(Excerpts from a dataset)

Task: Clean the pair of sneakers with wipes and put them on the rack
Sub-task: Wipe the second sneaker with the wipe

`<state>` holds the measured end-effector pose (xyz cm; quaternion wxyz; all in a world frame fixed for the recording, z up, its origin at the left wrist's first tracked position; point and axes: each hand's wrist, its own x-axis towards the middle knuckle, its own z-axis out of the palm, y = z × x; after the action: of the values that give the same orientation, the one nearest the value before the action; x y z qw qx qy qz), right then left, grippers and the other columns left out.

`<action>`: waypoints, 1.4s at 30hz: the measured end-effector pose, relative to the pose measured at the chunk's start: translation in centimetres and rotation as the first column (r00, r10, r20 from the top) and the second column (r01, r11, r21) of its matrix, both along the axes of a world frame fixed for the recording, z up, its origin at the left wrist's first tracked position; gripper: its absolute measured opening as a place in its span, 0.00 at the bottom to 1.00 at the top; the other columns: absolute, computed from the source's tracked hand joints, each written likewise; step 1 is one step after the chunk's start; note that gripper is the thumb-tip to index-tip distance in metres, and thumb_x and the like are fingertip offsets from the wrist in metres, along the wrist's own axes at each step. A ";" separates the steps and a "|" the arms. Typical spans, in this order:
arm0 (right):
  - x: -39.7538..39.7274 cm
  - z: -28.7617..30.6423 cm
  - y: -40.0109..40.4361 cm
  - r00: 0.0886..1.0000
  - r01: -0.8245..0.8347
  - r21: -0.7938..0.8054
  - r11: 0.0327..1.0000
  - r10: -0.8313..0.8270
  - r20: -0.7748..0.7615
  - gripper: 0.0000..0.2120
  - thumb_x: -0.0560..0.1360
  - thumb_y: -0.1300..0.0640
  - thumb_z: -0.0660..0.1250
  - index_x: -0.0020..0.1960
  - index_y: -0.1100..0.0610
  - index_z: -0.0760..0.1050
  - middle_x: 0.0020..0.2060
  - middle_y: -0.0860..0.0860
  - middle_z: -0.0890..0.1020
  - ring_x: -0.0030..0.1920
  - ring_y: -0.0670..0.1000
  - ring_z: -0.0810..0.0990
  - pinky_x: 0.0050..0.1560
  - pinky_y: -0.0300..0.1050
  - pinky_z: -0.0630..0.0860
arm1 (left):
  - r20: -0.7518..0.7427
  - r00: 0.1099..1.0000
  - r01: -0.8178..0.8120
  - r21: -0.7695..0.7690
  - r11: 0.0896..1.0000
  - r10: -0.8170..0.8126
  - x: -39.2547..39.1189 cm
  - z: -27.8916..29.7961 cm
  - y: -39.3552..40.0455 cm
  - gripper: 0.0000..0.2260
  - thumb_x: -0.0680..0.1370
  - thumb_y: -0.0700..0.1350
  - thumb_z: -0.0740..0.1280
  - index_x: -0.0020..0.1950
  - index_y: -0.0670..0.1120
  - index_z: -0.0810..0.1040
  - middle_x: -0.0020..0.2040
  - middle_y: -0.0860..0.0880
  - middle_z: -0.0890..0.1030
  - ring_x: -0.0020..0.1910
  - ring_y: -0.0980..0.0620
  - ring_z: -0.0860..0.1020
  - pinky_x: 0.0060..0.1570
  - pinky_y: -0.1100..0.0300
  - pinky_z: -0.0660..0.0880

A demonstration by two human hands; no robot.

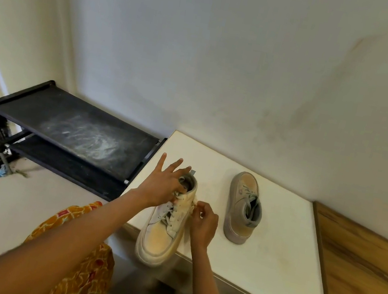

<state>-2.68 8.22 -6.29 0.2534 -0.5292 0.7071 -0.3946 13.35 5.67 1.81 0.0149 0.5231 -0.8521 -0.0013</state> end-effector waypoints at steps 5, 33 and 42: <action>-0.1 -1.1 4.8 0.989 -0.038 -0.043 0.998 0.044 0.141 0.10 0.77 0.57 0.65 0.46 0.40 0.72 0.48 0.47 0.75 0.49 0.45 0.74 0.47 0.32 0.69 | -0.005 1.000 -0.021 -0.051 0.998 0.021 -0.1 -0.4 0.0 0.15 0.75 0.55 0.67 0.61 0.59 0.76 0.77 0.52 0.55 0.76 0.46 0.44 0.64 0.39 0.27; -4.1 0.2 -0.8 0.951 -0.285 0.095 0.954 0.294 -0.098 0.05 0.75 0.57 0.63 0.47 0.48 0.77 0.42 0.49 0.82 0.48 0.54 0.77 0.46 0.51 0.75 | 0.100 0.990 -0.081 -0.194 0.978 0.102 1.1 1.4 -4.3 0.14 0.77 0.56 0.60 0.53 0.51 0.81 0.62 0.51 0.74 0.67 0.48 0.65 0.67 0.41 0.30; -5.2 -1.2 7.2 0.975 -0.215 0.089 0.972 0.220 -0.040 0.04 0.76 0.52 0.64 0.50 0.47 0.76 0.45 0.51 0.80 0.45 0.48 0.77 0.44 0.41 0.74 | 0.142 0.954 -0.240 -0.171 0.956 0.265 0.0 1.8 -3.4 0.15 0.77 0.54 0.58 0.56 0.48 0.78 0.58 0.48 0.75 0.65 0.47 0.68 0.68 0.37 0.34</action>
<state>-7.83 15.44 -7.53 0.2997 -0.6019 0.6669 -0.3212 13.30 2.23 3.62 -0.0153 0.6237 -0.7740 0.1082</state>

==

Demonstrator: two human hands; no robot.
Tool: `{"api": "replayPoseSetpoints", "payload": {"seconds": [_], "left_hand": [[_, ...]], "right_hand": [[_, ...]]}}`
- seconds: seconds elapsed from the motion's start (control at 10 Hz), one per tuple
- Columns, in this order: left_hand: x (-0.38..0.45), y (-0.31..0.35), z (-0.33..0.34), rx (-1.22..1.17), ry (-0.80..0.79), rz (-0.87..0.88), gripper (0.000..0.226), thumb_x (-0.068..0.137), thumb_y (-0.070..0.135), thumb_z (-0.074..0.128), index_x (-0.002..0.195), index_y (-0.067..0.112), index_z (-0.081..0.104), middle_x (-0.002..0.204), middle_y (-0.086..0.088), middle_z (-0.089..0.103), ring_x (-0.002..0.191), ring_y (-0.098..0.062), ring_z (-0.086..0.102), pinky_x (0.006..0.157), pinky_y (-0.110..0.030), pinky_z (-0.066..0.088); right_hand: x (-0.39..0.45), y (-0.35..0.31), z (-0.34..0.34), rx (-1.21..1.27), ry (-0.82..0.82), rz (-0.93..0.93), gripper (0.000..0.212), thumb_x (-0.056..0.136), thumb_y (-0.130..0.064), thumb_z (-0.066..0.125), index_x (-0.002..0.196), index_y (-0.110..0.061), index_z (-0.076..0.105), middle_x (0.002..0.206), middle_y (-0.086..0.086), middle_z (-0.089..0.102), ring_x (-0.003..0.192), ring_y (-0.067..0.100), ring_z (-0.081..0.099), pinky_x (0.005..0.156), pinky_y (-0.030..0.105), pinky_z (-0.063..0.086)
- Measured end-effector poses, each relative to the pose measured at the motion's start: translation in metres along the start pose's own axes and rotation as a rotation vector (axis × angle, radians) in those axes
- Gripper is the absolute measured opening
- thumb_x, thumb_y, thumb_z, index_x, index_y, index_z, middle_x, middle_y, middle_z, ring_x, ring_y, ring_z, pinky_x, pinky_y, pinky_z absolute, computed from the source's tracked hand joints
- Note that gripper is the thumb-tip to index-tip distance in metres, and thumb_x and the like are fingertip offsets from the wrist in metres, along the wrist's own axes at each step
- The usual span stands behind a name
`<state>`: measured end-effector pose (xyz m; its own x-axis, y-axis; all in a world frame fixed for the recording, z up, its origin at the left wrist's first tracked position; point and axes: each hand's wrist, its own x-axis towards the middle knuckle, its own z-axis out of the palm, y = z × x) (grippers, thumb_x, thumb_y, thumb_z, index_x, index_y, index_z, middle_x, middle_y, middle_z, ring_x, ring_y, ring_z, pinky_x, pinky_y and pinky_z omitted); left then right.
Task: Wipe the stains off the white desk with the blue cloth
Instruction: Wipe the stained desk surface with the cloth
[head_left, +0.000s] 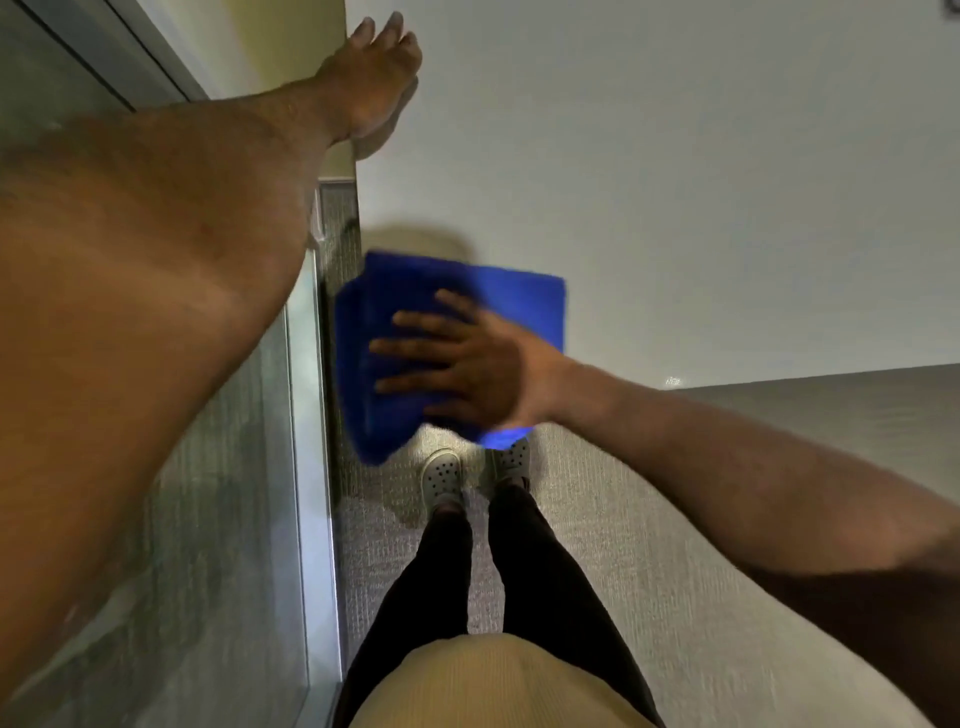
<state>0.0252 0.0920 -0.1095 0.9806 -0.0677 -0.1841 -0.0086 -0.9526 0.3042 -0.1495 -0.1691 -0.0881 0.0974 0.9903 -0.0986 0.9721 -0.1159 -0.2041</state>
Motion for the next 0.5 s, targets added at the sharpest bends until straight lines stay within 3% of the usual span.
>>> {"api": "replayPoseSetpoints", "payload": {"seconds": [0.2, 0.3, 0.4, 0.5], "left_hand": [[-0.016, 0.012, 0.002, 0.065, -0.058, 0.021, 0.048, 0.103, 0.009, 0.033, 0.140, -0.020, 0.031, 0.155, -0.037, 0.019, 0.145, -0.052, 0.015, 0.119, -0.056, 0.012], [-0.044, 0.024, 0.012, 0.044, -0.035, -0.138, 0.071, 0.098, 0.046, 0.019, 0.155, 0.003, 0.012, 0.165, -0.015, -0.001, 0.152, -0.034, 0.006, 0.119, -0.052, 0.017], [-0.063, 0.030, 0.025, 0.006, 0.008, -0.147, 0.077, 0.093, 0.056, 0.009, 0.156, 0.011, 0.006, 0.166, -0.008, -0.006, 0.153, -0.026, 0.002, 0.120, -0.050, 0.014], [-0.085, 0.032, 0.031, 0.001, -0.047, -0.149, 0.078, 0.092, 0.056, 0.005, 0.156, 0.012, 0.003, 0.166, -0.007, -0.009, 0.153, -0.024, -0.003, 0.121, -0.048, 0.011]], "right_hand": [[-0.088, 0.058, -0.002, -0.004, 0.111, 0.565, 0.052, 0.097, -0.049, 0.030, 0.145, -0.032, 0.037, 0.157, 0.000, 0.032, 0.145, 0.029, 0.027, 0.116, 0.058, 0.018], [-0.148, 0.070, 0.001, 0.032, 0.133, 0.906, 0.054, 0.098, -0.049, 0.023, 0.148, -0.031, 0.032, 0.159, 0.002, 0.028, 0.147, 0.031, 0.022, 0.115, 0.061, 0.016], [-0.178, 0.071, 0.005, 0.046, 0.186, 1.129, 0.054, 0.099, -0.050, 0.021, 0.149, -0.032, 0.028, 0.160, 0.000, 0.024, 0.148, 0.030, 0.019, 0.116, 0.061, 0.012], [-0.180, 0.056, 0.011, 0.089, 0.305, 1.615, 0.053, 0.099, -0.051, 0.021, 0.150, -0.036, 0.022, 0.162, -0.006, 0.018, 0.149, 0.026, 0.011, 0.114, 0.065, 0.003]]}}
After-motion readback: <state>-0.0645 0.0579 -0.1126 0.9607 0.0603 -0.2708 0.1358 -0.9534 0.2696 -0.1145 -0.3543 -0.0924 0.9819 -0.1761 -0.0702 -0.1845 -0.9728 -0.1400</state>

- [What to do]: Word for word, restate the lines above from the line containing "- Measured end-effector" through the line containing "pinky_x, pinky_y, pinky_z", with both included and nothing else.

- [Task result]:
- Measured end-effector poses, each relative to the pose measured at the motion's start: translation in metres along the start pose's own axes and rotation as a rotation vector (axis × angle, radians) in those axes
- Gripper is the absolute measured opening
- thumb_x, thumb_y, thumb_z, index_x, index_y, index_z, middle_x, middle_y, middle_z, ring_x, ring_y, ring_z, pinky_x, pinky_y, pinky_z absolute, computed from the source's tracked hand joints

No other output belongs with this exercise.